Und dazu sind eben die Stolpersteine, die zeigen, wie offen und für alle Bürger sichtbar ihre Mitbürger und ihre Nachbarn in unseren Städten enteignet, verhaftet, deportiert, gequält und ermordet wurden, wichtig. Es ist gerade für unsere Enkel und deren Kinder, die weder die Diktatur noch den Krieg miterlebt haben, wichtig zu wissen, wozu Rassismus und Faschismus geführt haben und führen.
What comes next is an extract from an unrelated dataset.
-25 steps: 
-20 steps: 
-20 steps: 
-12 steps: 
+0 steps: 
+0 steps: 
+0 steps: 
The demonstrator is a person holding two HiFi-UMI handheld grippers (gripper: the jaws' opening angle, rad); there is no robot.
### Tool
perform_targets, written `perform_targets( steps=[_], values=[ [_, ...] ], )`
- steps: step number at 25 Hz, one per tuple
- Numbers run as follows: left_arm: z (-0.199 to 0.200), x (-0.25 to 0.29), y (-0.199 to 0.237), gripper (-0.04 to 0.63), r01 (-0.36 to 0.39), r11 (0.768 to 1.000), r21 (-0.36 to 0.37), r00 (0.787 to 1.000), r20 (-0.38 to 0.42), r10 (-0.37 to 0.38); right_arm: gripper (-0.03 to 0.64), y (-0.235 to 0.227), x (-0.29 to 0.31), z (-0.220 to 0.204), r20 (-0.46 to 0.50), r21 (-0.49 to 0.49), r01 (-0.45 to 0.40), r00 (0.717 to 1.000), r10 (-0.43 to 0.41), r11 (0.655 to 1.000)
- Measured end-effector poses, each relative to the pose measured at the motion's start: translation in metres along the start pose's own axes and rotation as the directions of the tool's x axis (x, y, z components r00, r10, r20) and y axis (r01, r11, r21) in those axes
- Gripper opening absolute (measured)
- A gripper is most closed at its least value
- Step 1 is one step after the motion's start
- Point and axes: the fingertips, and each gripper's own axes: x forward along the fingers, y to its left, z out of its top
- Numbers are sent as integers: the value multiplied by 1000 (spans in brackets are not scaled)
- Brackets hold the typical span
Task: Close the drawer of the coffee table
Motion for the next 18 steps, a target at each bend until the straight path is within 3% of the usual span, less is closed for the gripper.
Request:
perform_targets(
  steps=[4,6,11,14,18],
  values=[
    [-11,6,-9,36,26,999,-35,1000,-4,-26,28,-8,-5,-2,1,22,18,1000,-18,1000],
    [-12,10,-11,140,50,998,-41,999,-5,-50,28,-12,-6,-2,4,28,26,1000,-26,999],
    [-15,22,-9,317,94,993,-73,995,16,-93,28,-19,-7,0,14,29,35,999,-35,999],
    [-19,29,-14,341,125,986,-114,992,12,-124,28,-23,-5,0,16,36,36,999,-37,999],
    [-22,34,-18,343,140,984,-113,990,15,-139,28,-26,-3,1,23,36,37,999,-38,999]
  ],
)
Meine Erfahrung aus vielen Unterrichtsjahren ist die, dass junge Menschen anders reagieren als Du behauptest. Mit dem Wissen wächst das Interesse.
Margit
Dein Beitrag spricht für sich und zeigt, wie nötig das Erinnern ist. Wer sich nicht erinnern will, will auch nicht wissen, was geschehen ist, und dem sind auch die menschlichen Schicksale egal, die hinter diesen wenigen Zeilen stecken. Hier wird an Menschen erinnert, die einmal hier ganz normal lebten und brutal aus diesem Leben gerissen wurden.
Außerdem: Es gibt unzählig mehr grausame Schicksale, als es Stolpersteine gibt.
Das Wort "penetrant" in diesem Zusammenhang ist absolut falsch gewählt.